# Need help connecting windows xp to apple airport extreme base station



## zyedy (Mar 11, 2008)

Hi, the topic pretty much says it all. I have a linksys wireless card that is obviously working because I'm typing this up while leeching off a neighbors network. What I can't get it to do is recognize _my_ network, which has an apple airport extreme router. It is passworded, but I still can't get it to connect. 
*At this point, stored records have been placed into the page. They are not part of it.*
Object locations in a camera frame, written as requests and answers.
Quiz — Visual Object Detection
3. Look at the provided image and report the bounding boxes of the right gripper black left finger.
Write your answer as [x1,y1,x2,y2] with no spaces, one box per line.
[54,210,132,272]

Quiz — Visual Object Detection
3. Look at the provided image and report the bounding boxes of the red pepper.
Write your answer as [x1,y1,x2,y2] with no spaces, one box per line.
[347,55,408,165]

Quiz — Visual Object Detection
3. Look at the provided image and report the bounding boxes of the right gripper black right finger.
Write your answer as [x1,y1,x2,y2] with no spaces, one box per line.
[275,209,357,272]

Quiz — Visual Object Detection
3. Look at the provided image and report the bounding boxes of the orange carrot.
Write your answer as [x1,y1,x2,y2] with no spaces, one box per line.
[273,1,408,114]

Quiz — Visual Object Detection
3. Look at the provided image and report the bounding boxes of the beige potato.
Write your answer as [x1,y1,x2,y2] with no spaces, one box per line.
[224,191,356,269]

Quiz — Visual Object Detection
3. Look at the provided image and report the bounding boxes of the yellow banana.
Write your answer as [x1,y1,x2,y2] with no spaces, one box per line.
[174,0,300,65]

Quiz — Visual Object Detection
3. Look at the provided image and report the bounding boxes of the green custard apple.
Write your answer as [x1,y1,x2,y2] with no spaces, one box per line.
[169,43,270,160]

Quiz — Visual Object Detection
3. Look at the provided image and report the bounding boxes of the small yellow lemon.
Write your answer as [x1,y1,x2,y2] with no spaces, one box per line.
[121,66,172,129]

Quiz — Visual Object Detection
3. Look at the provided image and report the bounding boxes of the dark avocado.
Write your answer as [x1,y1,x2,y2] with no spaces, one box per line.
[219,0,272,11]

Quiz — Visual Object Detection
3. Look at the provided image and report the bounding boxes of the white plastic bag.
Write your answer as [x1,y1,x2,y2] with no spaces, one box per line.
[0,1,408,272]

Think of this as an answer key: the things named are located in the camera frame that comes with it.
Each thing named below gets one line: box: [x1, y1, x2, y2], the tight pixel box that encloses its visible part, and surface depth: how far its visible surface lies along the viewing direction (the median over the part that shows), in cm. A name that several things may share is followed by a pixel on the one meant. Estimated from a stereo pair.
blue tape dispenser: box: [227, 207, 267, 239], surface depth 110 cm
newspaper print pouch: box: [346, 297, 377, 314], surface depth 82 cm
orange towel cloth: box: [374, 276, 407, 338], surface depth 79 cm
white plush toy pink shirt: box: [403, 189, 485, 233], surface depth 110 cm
So hopefully you guys can help. Thanks in advance.


----------



## johnwill (Sep 26, 2002)

Have you tried removing all the encryption and MAC filtering, and then connecting? If that works, you have mismatched encryption keys. I recommend WPA for any encryption, but if you have to use WEP, use the HEX key option and not the passphrase option.


----------



## zyedy (Mar 11, 2008)

I'm not sure how to do that. I was under the impression that in order for a PC to use an airport special drivers were needed. I got the airport admin utility but it can't detect the station.


----------



## johnwill (Sep 26, 2002)

I was under the impression that the Airport was just another wireless router. What's the exact model?


----------



## zyedy (Mar 11, 2008)

Oh nevermind I just fixed it. I just had to install some apple software and get the card to recognize it as a router. Now its fantastic.

Sorry for wasting your time D:


----------